From: Jan Kara <jack@suse.cz>
To: Mingming Cao <cmm@us.ibm.com>
Cc: Badari Pulavarty <pbadari@us.ibm.com>,
akpm@linux-foundation.org, linux-ext4@vger.kernel.org,
linux-kernel@vger.kernel.org
Subject: Re: [PATCH] jbd_commit_transaction() races with journal_try_to_drop_buffers() causing DIO failures
Date: Mon, 12 May 2008 17:54:19 +0200 [thread overview]
Message-ID: <20080512155419.GD15856@duck.suse.cz> (raw)
In-Reply-To: <1210372072.3639.52.camel@localhost.localdomain>
Hello,
On Fri 09-05-08 15:27:52, Mingming Cao wrote:
> > > I was able to reproduce the customer problem involving DIO
> > > (invalidate_inode_pages2) problem by writing simple testcase
> > > to keep writing to a file using buffered writes and DIO writes
> > > forever in a loop. I see DIO writes fail with -EIO.
> > >
> > > After a long debug, found 2 cases how this could happen.
> > > These are race conditions with journal_try_to_free_buffers()
> > > and journal_commit_transaction().
> > >
> > > 1) journal_submit_data_buffers() tries to get bh_state lock.
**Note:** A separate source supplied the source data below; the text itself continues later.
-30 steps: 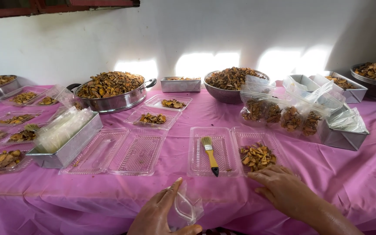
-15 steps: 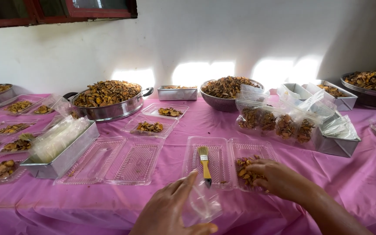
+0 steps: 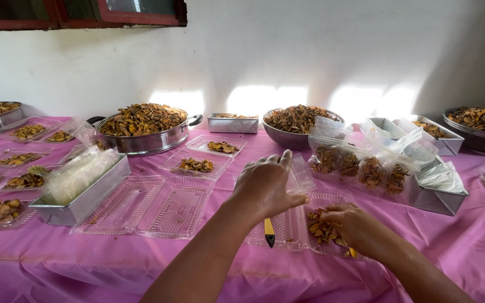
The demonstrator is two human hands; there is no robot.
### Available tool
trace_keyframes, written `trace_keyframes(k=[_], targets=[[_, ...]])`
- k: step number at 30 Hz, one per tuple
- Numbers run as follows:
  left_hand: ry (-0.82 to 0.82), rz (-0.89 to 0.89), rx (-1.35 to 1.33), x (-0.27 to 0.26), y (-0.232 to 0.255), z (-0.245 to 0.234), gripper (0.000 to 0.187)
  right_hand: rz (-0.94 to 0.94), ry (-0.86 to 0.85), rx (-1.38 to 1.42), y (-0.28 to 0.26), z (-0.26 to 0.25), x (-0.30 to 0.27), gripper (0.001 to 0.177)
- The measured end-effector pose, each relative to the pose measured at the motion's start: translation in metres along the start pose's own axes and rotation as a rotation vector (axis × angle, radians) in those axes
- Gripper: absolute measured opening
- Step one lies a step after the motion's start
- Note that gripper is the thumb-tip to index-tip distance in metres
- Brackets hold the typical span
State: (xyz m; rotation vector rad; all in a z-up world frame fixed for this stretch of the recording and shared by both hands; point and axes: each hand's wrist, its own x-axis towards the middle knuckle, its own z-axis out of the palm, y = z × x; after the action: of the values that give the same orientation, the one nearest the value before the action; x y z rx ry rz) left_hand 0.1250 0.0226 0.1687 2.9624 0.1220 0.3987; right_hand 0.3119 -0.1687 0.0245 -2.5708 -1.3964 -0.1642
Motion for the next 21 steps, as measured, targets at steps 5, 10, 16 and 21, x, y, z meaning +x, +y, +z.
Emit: trace_keyframes(k=[5,10,16,21], targets=[[0.063,0.186,0.083,0.025,-0.005,0.019,0.110,-0.043,-0.065,0.035,0.004,0.006,0.003,0.053],[0.075,0.261,0.015,0.023,-0.007,0.027,0.102,-0.009,0.036,-0.019,0.011,0.015,-0.009,0.041],[-0.044,0.214,-0.001,0.034,-0.026,0.044,0.113,0.358,-0.095,0.104,-0.060,-0.048,-0.022,0.029],[-0.071,0.175,-0.046,0.039,-0.038,0.055,0.114,0.464,-0.059,0.227,-0.053,-0.054,-0.011,0.029]])
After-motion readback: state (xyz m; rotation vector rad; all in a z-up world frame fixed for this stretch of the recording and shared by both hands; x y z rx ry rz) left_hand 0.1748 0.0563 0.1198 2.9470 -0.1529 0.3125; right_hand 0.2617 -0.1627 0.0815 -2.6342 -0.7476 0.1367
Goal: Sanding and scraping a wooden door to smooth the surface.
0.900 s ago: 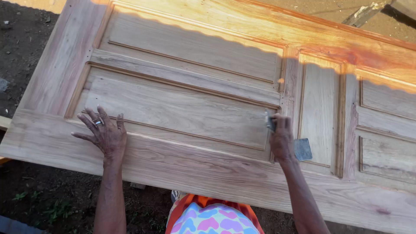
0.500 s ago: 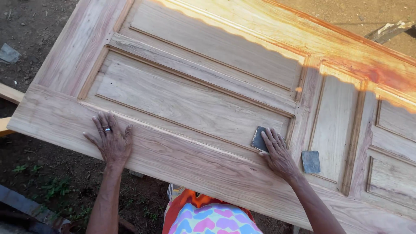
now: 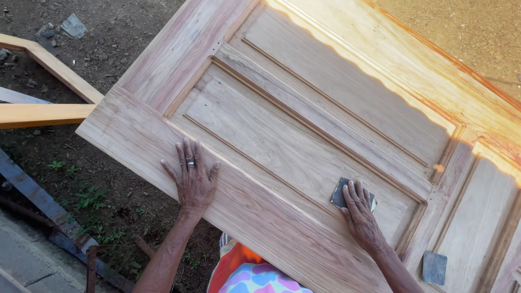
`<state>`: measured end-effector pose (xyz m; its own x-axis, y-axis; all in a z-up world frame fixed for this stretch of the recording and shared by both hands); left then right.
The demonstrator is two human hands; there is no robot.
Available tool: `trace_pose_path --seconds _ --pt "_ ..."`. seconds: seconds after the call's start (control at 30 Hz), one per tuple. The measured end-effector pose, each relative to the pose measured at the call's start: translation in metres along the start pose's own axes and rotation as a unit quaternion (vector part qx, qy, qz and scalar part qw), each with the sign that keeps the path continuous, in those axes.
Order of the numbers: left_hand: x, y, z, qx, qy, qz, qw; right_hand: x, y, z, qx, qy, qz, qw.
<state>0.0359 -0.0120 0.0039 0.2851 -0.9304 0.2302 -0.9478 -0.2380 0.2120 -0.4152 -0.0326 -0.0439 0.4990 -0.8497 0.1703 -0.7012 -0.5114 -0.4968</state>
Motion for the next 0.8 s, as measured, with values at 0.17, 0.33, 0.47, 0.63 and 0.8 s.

If
> > > try lock fails, it drops the j_list_lock and sleeps for
> > > bh_state lock, while holding a reference on the buffer.
> > > In the meanwhile, journal_try_to_free_buffers() can clean up the
> > > journal head could call try_to_free_buffers(). try_to_free_buffers()
> > > would fail due to the reference held by journal_submit_data_buffers()
> > > - which in turn causes failues for DIO (invalidate_inode_pages2()).
> > >
> > > 2) When the buffer is on t_locked_list waiting for IO to finish,
> > > we hold a reference and give up the cpu, if we can't get
> > > bh_state lock. This causes try_to_free_buffers() to fail.
> > >
> > > Fix is to drop the reference on the buffer if we can't get
> > > bh_state lock, give up the cpu and re-try the whole operation -
> > > instead of waiting for the vh_state lock.
> > >
> > > Does this look like a resonable fix ?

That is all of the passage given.